In acknowledging this new facet of business, the authors illustrate its likely effects, the first of which being a new marketplace for the exchange of data. Individuals and companies will begin to pay for certain information from each other, and new platforms and regulations will emerge to facilitate that. Equally as expected is the rise of various startups dedicated to analytics, which can fill the gaps of data in our current society and do so for value (like Farecast and Inrix). Lastly, as we have recently begun to experience, even the most old-fashioned of industries will be disrupted by information technology. Big data will gradually seep into the core of areas such as agriculture, alcohol, and entertainment. With this said, I felt that Chapter Six offered many key insights into the future of big data in our global economy as well as in the companies that we will be studying.
I would personally recommend reading this book, but only with a very specific mindset.
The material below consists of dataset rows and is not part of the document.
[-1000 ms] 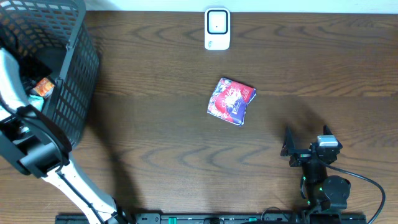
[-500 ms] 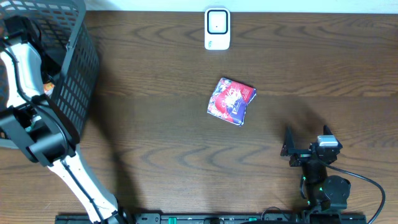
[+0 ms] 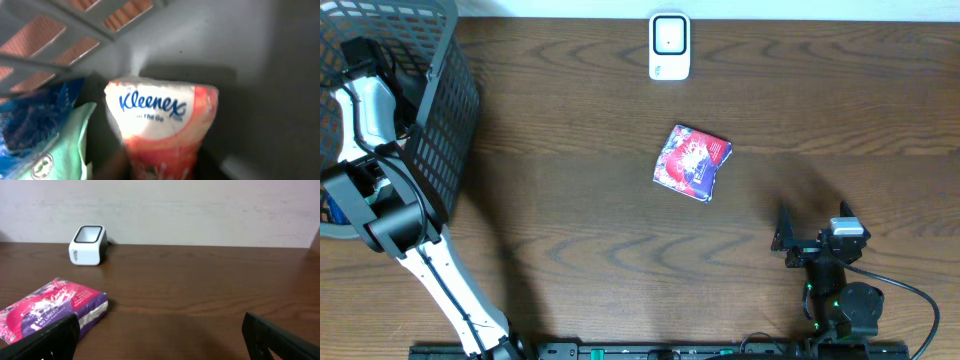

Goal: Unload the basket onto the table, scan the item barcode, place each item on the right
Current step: 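Return the left gripper into the basket above the orange Kleenex pack, then grasp the orange Kleenex pack, lift it out, set it right of tissues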

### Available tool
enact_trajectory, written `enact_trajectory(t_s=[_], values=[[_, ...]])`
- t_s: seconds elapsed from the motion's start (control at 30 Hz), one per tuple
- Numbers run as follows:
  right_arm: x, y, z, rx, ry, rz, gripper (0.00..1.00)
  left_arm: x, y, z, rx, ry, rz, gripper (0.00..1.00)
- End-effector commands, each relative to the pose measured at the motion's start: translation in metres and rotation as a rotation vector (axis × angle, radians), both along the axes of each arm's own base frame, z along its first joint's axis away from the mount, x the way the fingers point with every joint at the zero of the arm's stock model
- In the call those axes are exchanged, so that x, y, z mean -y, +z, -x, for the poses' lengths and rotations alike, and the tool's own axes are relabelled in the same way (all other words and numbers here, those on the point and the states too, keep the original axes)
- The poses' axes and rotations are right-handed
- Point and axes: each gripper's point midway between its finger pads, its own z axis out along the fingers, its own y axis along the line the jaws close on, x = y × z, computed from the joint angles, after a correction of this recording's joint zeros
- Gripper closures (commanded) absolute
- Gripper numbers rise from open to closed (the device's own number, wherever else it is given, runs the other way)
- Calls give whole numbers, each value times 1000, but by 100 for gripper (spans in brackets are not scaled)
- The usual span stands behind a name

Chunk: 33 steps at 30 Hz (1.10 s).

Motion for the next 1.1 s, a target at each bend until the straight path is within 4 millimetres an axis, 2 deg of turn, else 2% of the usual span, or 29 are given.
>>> enact_trajectory(t_s=[0.0, 0.13, 0.27, 0.37, 0.47, 0.57, 0.7, 0.8, 0.87, 0.93, 1.07], values=[[0, -1, 0, -1, -1, 8, 1, 0, -5, 6, -30, -4, 2, 93], [0, -1, 0, -1, -1, 8, 1, 3, 4, 11, -41, -4, 8, 93], [0, -1, 0, -1, -1, 8, 1, 10, 36, 8, 23, -13, 23, 93], [0, -1, 0, -1, -1, 8, 1, 26, 78, -1, 151, -52, 79, 93], [0, -1, 0, -1, -1, 8, 1, 54, 140, -10, 331, -127, 162, 93], [0, -1, 0, -1, -1, 8, 1, 91, 204, -10, 508, -229, 256, 93], [1, -1, 0, -1, -2, 8, 1, 146, 281, 6, 701, -314, 371, 93], [0, -1, 0, -1, -1, 8, 1, 191, 318, 19, 770, -407, 424, 93], [0, -1, 0, -1, -1, 8, 1, 227, 335, 27, 787, -491, 453, 92], [0, -1, 0, -1, -1, 8, 1, 263, 342, 33, 776, -568, 482, 93], [1, -1, 0, -1, -2, 8, 1, 344, 333, 41, 691, -734, 579, 93]])
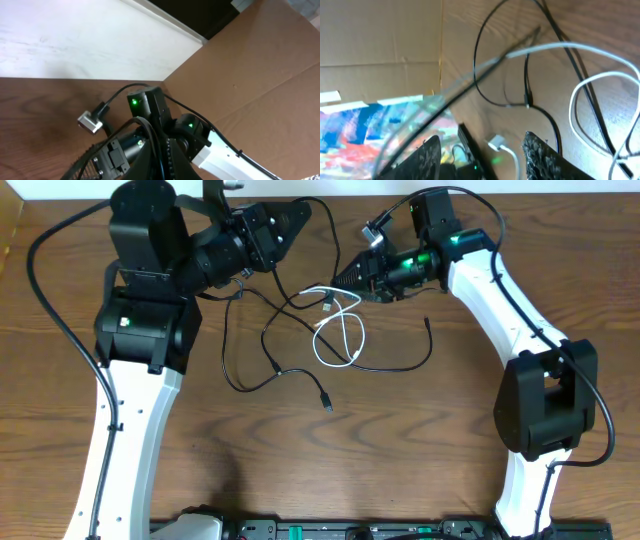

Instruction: Untangle cables

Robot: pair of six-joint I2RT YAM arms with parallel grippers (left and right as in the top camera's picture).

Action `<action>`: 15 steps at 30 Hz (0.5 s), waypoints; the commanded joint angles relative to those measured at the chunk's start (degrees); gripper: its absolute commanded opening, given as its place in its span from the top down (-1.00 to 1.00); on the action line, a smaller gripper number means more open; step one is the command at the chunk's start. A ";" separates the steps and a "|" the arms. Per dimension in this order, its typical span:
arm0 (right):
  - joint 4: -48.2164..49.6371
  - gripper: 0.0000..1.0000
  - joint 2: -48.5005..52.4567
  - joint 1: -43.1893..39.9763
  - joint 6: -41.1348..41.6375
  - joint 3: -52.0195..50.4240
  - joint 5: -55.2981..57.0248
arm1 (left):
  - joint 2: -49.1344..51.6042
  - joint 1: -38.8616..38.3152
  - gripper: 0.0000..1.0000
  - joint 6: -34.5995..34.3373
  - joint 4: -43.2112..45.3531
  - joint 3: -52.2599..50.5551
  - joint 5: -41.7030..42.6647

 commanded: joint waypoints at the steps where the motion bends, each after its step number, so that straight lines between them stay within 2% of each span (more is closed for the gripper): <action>1: -1.07 0.02 -0.24 -0.22 -4.81 0.02 -1.60 | -0.11 0.31 0.85 0.39 -0.20 0.26 1.14; 5: 1.27 -0.02 -0.24 -1.60 -11.19 0.02 -2.08 | -0.11 0.31 0.85 1.62 -2.67 0.26 1.11; 9: 1.62 -0.04 -0.24 -3.72 -22.34 0.07 -9.53 | -0.11 0.31 0.85 3.43 -6.05 0.26 1.09; 15: -0.66 -0.04 -0.24 -4.61 -32.33 0.07 -13.92 | -0.11 0.31 0.85 3.41 -6.45 0.26 0.92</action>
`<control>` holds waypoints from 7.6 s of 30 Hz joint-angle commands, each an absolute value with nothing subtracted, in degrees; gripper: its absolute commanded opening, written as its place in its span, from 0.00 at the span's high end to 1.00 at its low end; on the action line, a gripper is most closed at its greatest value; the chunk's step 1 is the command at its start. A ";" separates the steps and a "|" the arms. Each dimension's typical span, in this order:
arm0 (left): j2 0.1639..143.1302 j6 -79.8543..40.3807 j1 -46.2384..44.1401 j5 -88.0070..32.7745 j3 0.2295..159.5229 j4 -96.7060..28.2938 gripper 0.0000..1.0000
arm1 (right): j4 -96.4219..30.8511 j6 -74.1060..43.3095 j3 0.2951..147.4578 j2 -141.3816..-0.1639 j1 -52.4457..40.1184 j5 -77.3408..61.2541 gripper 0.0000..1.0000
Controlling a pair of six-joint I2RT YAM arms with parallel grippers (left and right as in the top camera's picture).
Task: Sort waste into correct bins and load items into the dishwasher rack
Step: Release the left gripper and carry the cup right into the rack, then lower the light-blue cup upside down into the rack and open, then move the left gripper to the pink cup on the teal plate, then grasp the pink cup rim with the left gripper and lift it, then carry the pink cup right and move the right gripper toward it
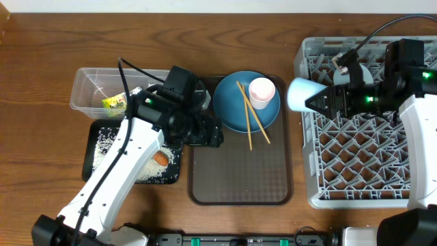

Unfortunately, in terms of the writing, its 200 pages are executed relatively poorly: there are misspelled words, grammatical errors, and syntactical issues that more editing could have removed. Moreover, the book is extremely repetitive, often hammering down points with a seemingly endless amount of analogies. I think that the authors could easily have cut its length in half and still conveyed the exact same messages. These various flaws, in my opinion, make the reader’s experience less enjoyable overall.
Nevertheless, despite those stylistic issues, the book is still extremely informative. It covers all of its bases, never shying away from complex topics and using concrete evidence to support all of its claims. For such an ambiguous and far-reaching term, the authors make “big data” easy to comprehend and articulate. They also go a step further than simply laying out its pros and cons, additionally demonstrating how to optimize those benefits and minimize those detriments. For these reasons, I imagine that this book is the best current option for anyone looking to learn about big data’s foreseeable impacts.
Therefore, I would not advise reading this book for pleasure – its writing will bog you down and drag you through an onslaught of typos and redundant examples. However, if you are able to look past that, and open it specifically with the goal of gaining information on big data, Mayer and Cukier will certainly not disappoint.